Acacia acquires patents and then shares the licensing fees with the original patent holders. The company claims to control 120 patents in 32 separate “portfolios.”

The company Web site states it has licensing deals with Nokia Corp. for the use of bar codes, RadioShack Corp. for credit card fraud protection and IBM Corp. for network data storage.

Last month, Acacia shares got a bump after inking a licensing deal with Sony Corp. The pact, which covers technology relating to a noise reduction filtering system for digital video compression, and for video and audio signals received by digital radios and video displays, resolved a patent infringement lawsuit that was pending in U.S. District Court for the Northern District of Illinois.

In the DirecTV suit, Acacia claims that it has 123 licensing agreements for digital transmission of programming via the Internet, cable, satellite and other technologies with companies involved in hotel in-room entertainment, e-learning, news and adult entertainment.

The suit, filed in U.S. District Court, still is pending and officials at DirecTV did not return calls for comment.

Other Hollywood-related patents Acacia holds and licenses include those in the field of audio/video enhancement and synchronization, digital video production and interactive television, according to its Web site.

Acacia, which also has a separate biotech subsidiary, reported a second-quarter net loss of $1.8 million, compared with a net loss of $1.2 million a year earlier. Revenue was $2.7 million, up from $666,000.

Ryan said the company has not been profitable due to non-cash amortization charges related to the acquisition of patents for its portfolio. But he said Acacia plans to be cash flow positive by the end of the year and may be profitable in the near future as it adds new licensing deals that generate more revenue.

This year, nine new licensing campaigns were launched.

Acacia is far from the only company that has sued Hollywood companies over technology issues.

Many of the patent suits involve the entertainment industry’s online downloads or Web sites.

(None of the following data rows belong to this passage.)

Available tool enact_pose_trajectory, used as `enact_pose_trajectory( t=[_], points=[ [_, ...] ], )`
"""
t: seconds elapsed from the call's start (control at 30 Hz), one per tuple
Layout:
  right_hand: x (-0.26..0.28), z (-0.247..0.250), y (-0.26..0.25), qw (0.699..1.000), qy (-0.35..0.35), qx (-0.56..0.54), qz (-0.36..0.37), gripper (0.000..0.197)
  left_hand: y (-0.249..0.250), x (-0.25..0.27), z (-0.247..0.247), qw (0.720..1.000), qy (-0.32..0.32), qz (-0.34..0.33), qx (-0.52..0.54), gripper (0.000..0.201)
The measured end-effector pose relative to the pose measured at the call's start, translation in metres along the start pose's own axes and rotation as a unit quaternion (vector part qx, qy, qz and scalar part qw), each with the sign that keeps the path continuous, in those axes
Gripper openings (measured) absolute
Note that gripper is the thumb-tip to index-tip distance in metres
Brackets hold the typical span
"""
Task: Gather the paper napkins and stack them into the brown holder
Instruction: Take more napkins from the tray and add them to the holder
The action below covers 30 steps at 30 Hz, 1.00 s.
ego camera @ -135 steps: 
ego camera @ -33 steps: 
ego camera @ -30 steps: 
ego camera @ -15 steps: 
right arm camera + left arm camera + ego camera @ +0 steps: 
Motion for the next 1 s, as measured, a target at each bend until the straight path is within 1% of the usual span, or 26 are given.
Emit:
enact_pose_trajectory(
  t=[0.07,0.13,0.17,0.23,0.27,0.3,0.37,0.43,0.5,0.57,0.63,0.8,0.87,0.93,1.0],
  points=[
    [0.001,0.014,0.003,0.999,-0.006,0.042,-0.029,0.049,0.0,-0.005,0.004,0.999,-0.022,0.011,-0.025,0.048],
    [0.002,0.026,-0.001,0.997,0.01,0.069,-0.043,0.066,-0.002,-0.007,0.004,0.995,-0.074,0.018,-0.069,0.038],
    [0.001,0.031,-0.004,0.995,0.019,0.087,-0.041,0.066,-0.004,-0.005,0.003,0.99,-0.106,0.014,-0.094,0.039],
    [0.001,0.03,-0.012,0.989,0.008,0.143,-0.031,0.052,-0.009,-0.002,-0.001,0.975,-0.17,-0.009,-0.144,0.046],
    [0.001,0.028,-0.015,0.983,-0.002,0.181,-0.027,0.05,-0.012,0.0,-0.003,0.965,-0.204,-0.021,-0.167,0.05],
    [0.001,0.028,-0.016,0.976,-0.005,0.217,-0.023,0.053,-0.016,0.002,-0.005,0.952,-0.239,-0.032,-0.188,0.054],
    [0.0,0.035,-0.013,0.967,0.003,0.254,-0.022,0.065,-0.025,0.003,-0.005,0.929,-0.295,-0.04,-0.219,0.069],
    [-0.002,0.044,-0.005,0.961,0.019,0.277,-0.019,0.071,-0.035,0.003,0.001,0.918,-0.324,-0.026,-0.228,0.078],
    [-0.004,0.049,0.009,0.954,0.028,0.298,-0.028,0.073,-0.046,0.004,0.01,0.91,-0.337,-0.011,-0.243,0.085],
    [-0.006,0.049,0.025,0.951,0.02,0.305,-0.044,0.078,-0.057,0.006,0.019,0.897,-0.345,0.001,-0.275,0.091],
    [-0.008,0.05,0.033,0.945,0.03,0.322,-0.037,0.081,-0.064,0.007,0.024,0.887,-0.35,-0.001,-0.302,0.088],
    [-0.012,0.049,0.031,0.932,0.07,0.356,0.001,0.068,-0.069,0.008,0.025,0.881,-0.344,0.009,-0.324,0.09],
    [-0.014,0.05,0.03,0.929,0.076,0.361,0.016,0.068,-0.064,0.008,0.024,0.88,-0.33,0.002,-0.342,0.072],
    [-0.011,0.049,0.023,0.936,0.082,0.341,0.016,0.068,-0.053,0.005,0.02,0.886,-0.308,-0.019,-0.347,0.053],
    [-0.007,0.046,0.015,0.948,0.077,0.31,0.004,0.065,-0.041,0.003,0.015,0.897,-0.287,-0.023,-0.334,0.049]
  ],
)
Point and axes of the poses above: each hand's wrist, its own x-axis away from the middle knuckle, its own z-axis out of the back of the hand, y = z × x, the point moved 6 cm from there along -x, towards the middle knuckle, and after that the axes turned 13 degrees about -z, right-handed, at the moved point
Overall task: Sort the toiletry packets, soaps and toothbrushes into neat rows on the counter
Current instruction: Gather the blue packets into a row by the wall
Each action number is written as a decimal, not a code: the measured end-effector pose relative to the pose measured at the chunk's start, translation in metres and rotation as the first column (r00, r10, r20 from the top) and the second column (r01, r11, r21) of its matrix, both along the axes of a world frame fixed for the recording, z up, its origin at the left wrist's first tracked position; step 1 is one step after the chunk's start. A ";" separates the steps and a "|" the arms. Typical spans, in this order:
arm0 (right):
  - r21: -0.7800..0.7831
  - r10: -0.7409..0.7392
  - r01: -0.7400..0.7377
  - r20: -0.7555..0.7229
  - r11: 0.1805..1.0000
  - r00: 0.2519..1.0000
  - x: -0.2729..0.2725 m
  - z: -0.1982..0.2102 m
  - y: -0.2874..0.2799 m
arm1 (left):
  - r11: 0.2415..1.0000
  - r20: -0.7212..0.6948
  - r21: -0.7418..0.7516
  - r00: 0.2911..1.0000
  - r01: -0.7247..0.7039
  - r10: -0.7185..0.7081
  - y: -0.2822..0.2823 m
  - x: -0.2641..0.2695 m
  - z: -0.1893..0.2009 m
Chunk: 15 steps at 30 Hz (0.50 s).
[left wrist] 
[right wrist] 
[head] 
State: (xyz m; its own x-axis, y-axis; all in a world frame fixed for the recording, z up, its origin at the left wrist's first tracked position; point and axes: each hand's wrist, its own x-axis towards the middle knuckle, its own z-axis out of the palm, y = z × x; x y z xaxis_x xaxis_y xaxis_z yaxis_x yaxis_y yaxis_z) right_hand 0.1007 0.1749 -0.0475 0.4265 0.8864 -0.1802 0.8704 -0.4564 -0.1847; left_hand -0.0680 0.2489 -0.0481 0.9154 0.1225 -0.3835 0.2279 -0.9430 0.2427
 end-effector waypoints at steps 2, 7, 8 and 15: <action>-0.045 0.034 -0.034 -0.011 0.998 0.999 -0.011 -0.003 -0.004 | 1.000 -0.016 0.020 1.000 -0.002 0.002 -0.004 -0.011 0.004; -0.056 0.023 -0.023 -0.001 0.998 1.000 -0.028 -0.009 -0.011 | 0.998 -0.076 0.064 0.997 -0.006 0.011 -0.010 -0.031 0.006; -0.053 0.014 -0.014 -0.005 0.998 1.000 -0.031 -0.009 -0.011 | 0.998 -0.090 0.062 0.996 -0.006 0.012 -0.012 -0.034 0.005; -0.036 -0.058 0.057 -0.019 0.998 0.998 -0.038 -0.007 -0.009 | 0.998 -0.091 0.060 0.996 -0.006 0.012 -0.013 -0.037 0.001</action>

Forgent Networks, an Austin, Texas-based software and licensing company with a large patent portfolio, recently filed an infringement suit against 15 companies, including DirecTV, Time Warner Inc. and Charter Communications Inc., over a patent that allegedly covers digital video recording over the Internet.

And last year, a Pittsburgh-based company called SightSound Technologies settled an infringement suit for $3.3 million against now-defunct N2K and CDnow, a unit of Bertelsmann AG, over a patented technology of downloading music and movies from the Internet.

“The entertainment industry is a proxy for anyone who wants to publish information on the Web,” said Jason Schultz, staff attorney at the Electronic Frontier Foundation in San Francisco, an advocate of First Amendment rights on the Internet. “When you post photos, you are stepping into a world of patent trolls.”

Bronstad is a staff writer with the Los Angeles Business Journal.